By Oana Lungescu
BBC News, Sfantu Gheorghe, Romania
As the leaders of Serbia and Kosovo meet for last-ditch talks outside Vienna, it is clear that few issues have divided the international community as much as the independence of Kosovo.
Kosovo's steps to independence inspire minorities elsewhere
The Russians strongly oppose it, the Americans strongly back it, and the Europeans are still trying to agree on a common line.
Most of the European Union's 27 member states seem ready to recognise an independent Kosovo, but a handful of countries - Greece, Cyprus, Slovakia, Spain and Romania - are concerned that Kosovo might set a precedent for ethnic minorities in the Balkans and elsewhere in Europe.
Sfantu Gheorghe is an ordinary busy city in the central Romanian region of Transylvania, with handsome 19th-Century buildings painted in lively colours.
But if you look closely, you notice the street and shop names are written not just in Romanian, but also in Hungarian - because 75% of those who live here are ethnic Hungarians.
Three out of the four local radios in Sfantu Gheorghe are also in Hungarian.
Arpad Antal runs one of them, called Radio Regio. His interests, though, go far beyond his home town.
For the last two years, the young sociologist has spent his summer holidays travelling off the beaten track. From Kosovo to Montenegro, South Tyrol, Corsica, Catalonia and the Basque country - more than10,000km (6,000 miles) through independent-minded parts of Europe.

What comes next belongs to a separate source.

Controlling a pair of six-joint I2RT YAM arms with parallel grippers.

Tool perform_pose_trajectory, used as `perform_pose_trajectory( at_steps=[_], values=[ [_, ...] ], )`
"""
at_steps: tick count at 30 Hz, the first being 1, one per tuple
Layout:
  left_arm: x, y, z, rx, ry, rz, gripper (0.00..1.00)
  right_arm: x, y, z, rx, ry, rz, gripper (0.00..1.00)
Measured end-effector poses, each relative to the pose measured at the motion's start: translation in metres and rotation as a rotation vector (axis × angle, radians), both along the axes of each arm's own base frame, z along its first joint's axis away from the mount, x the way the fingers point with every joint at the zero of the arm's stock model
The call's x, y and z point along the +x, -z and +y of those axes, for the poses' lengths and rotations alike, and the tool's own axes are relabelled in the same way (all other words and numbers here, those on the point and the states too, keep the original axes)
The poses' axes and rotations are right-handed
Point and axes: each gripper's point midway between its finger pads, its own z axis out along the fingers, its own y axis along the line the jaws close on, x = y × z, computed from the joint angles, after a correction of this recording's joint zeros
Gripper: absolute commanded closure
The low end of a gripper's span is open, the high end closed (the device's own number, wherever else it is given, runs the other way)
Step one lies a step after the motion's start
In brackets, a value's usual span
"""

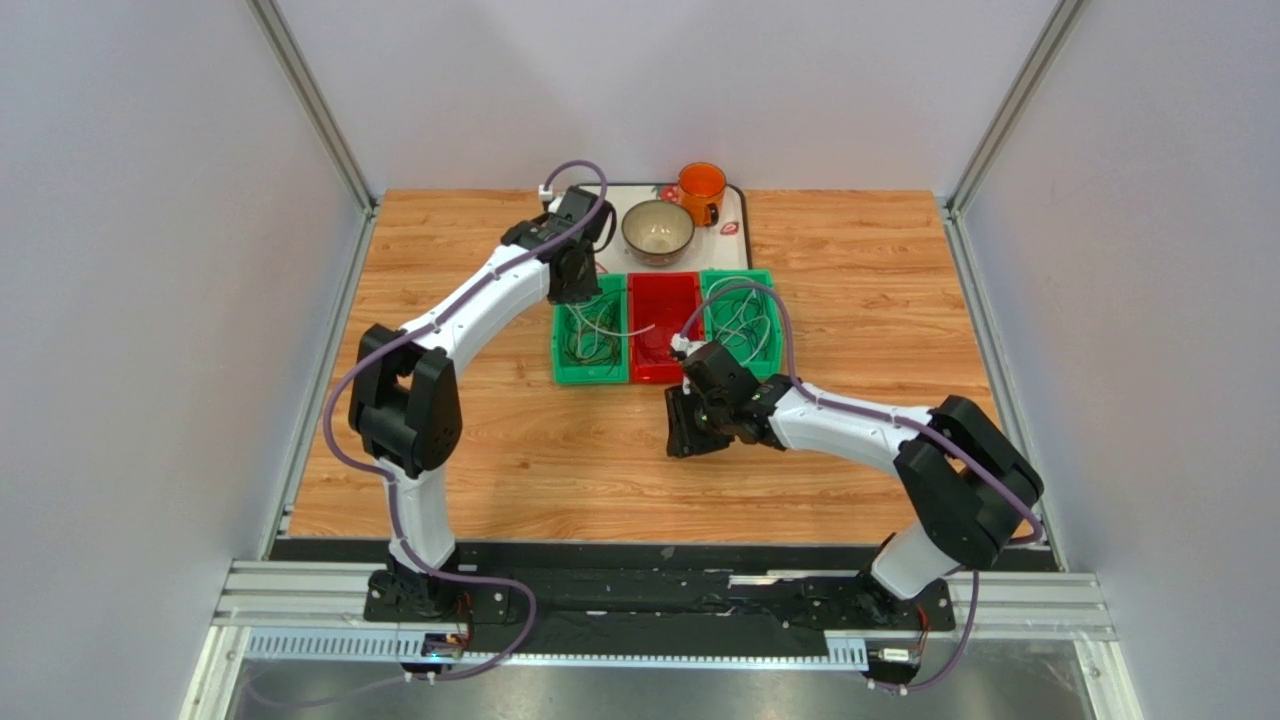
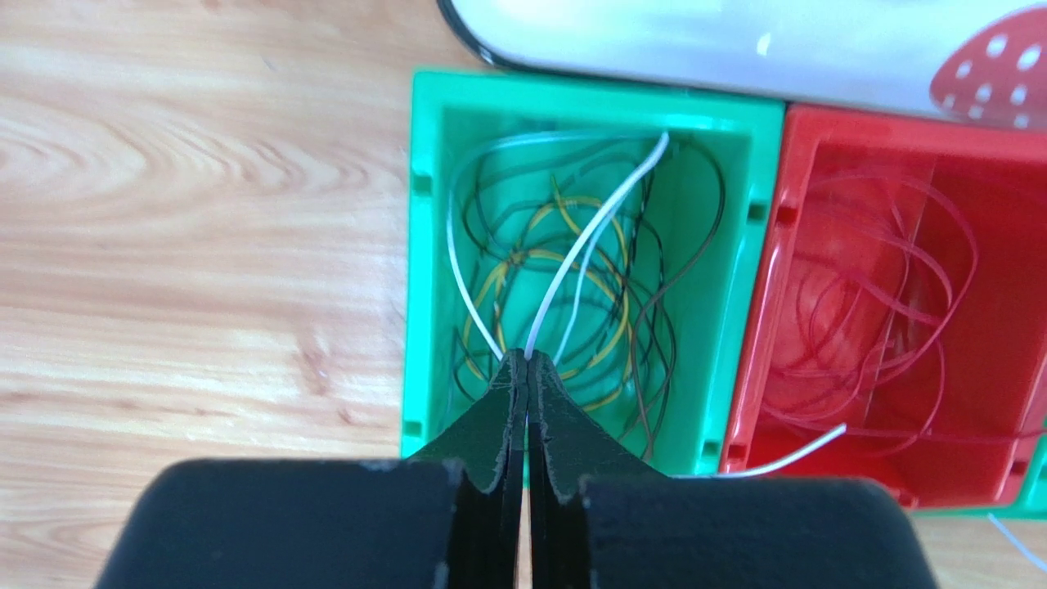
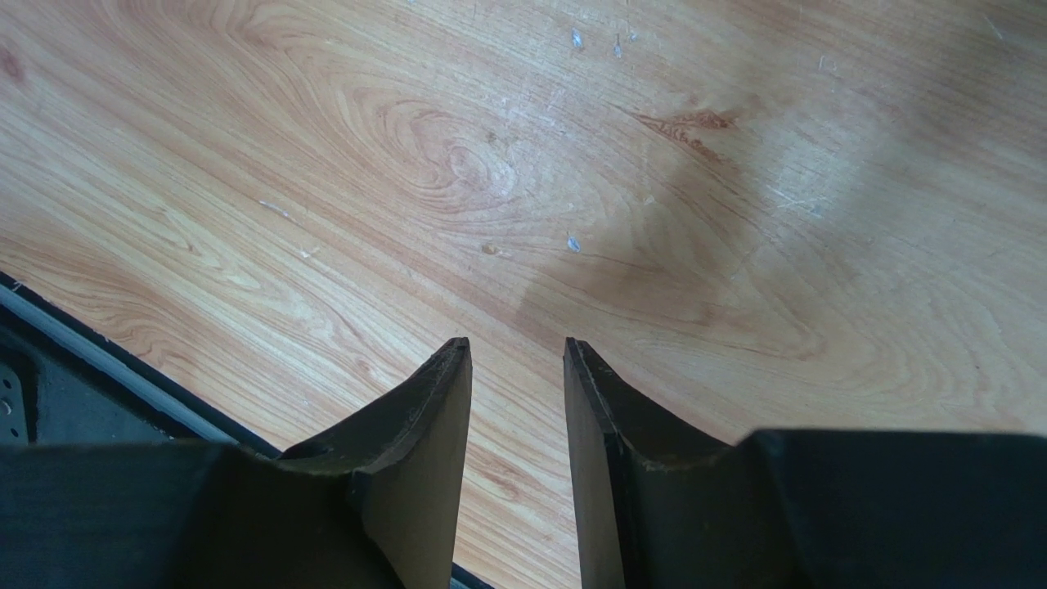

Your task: Untangle the cables

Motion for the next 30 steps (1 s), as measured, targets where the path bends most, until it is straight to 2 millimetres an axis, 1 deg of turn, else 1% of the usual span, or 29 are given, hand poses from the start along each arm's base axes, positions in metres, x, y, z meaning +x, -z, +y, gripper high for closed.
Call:
perform_pose_trajectory(
  at_steps=[4,8,14,24,30],
  values=[
    [0.011,-0.01,0.011,0.083,-0.011,-0.033,1.0,-0.001,0.004,-0.001,-0.015,-0.001,0.008,0.63],
    [0.013,-0.009,0.027,0.184,-0.016,-0.034,1.0,-0.003,0.007,-0.002,-0.028,-0.004,0.017,0.63],
    [0.016,-0.004,0.042,0.291,-0.018,-0.024,1.0,-0.003,0.007,-0.003,-0.041,-0.003,0.019,0.63],
    [0.019,-0.003,0.058,0.398,-0.012,-0.022,1.0,-0.004,0.006,-0.001,-0.051,-0.007,0.016,0.63],
    [0.019,-0.003,0.058,0.401,-0.007,-0.022,1.0,-0.004,0.008,0.001,-0.064,-0.01,0.016,0.64]
  ],
)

Mr Antal is an MP for the Hungarian Democratic Union, the party that represents Romania's 1.6 million Hungarians, and his aim is to compare notes on how ethnic minorities can achieve greater rights.

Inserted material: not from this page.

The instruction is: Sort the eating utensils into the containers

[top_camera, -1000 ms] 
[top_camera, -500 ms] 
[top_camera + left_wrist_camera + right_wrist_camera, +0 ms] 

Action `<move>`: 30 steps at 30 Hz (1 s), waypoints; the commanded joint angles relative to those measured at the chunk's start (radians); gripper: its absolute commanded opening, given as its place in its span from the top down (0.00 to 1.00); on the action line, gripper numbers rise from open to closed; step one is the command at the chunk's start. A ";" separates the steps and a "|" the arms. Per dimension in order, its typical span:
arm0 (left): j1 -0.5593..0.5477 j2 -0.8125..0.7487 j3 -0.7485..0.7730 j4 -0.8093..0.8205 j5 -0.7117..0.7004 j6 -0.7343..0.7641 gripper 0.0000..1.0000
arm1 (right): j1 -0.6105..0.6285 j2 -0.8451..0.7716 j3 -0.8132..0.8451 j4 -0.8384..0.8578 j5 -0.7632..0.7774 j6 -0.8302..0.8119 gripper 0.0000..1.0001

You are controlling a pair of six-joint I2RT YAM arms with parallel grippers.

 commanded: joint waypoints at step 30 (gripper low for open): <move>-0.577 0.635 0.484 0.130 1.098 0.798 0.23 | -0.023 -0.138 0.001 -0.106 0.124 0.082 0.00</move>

Kosovo, he told me, "is the negative example, the one that mustn't be followed. We want to achieve autonomy through democratic means.
"Obviously we must avoid what happened in Kosovo. But if solutions can be found to grant a special status to a region in Europe, special solutions can be found for any region in Europe, even for this part of Romania where Hungarians represent the majority."

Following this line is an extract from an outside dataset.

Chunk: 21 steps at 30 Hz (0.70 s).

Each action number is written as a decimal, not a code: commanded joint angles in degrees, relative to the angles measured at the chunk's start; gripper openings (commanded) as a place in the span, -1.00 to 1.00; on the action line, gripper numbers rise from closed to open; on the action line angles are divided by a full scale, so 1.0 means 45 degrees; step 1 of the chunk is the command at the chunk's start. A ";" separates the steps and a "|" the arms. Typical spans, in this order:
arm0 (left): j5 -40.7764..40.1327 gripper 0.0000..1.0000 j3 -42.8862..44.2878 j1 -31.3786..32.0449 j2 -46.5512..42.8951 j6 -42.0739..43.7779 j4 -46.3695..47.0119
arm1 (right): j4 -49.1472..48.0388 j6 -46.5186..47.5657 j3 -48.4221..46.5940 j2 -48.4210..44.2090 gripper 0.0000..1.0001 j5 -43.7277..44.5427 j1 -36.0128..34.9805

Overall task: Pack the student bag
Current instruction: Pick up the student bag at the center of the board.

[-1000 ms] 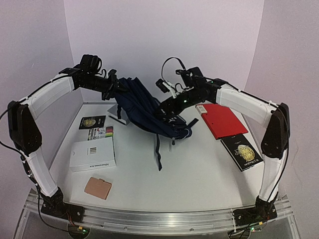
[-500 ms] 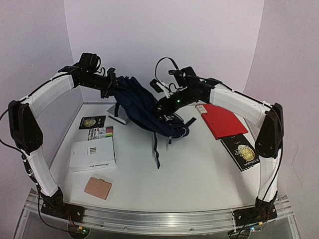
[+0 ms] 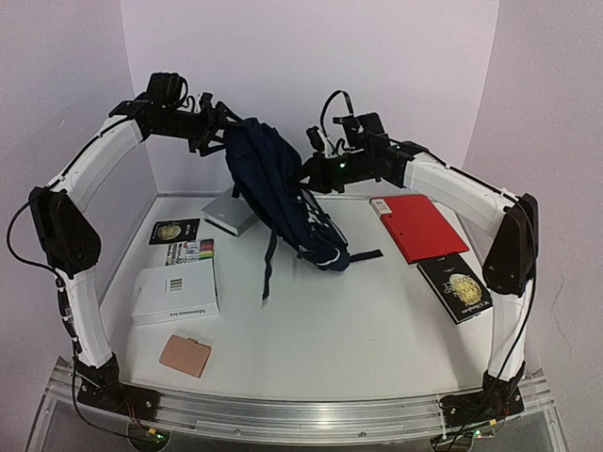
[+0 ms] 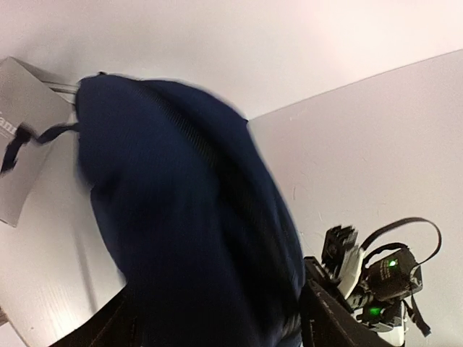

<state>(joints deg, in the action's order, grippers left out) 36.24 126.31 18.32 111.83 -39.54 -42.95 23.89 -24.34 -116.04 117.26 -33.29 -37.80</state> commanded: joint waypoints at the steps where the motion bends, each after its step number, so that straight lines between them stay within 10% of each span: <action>1: -0.1220 0.56 -0.1603 0.0009 -0.2047 0.0678 0.0679 | -0.3515 -0.3379 -0.1653 0.0221 -1.00 -0.0564 0.0641; 12: -0.3356 0.60 -1.0498 0.2151 -0.7796 0.1878 0.3100 | -0.4912 -0.4912 -0.2180 0.1023 -1.00 -0.1374 0.1293; 21: -0.3759 0.49 -1.2065 0.3585 -0.6809 0.3704 0.4374 | -0.6021 -0.6095 -0.1796 0.1121 -1.00 -0.1689 0.1494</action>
<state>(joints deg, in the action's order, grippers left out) 21.32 71.64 32.99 76.56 -29.57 -29.02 8.21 -48.29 -122.26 123.59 -39.01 -31.36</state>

Mr Antal has in mind three Romanian counties with a large ethnic Hungarian population, collectively known as the Szeklerland.
He insisted that unlike Kosovo Albanians, Romania's Hungarians weren't asking for independence, nor did they want to change Romania's borders.
But, he warned, "the European Union must be aware that by integrating Romania, it also integrated an unsolved problem, a possible conflict."
Romanian politicians brand Arpad Antal a radical, but he has got the backing of many ethnic Hungarians.
Interestingly, his travel companion was a Romanian journalist, Dan Manolachescu. What did he learn from the trip?
Dan and Arpad debate autonomy, but it remains a sensitive topic
"That two persons who are from different communities can live together," Mr Manolachescu said.
"We can have different points of view about one thing, but we can try to understand the other point of view.
"I don't want autonomy but I'm not afraid of autonomy for the Hungarians. I think we can choose the best way to solve this problem. To live together maybe in 50 years without any problems and any crisis here."
Mr Antal and Mr Manolachescu chat happily over their Kosovo holiday snaps. But talk of autonomy in Transylvania - which was part of Hungary until after World War I - remains highly sensitive.
Yet the Hungarian Democratic Union has never resorted to violence. It has actually been part of most Romanian governments since the fall of communism.
So when I asked Romania's Foreign Minister Adrian Cioroianu about any possible connection between Kosovo and Transylvania, he insisted there wasn't any.
Instead, he echoed Serb - and Russian - concerns that Kosovo could re-ignite ethnic separatism in Romania's neighbourhood.
"Our concern doesn't regard Transylvania," he insisted.
"I want to be clear. Romania is a member of the EU, Hungary too, so we haven't a bilateral problem about the province of Transylvania. Our main concern remains the possibility of creating a precedent for frozen conflicts like Transnistria or Bosnia-Hercegovina.
"It's not an exotic position, it's the position of a state close to the Balkans. I'm sure Romania won't be among the first states that would recognise such an independent Kosovo."
But more than 20 of the European Union's 27 member states are willing to recognise it.
As the internationally mediated negotiations on the future of Kosovo seem to be moving closer to failure, countries like Romania are left with two options - reluctantly fall into line or cause an embarrassing split in EU foreign policy.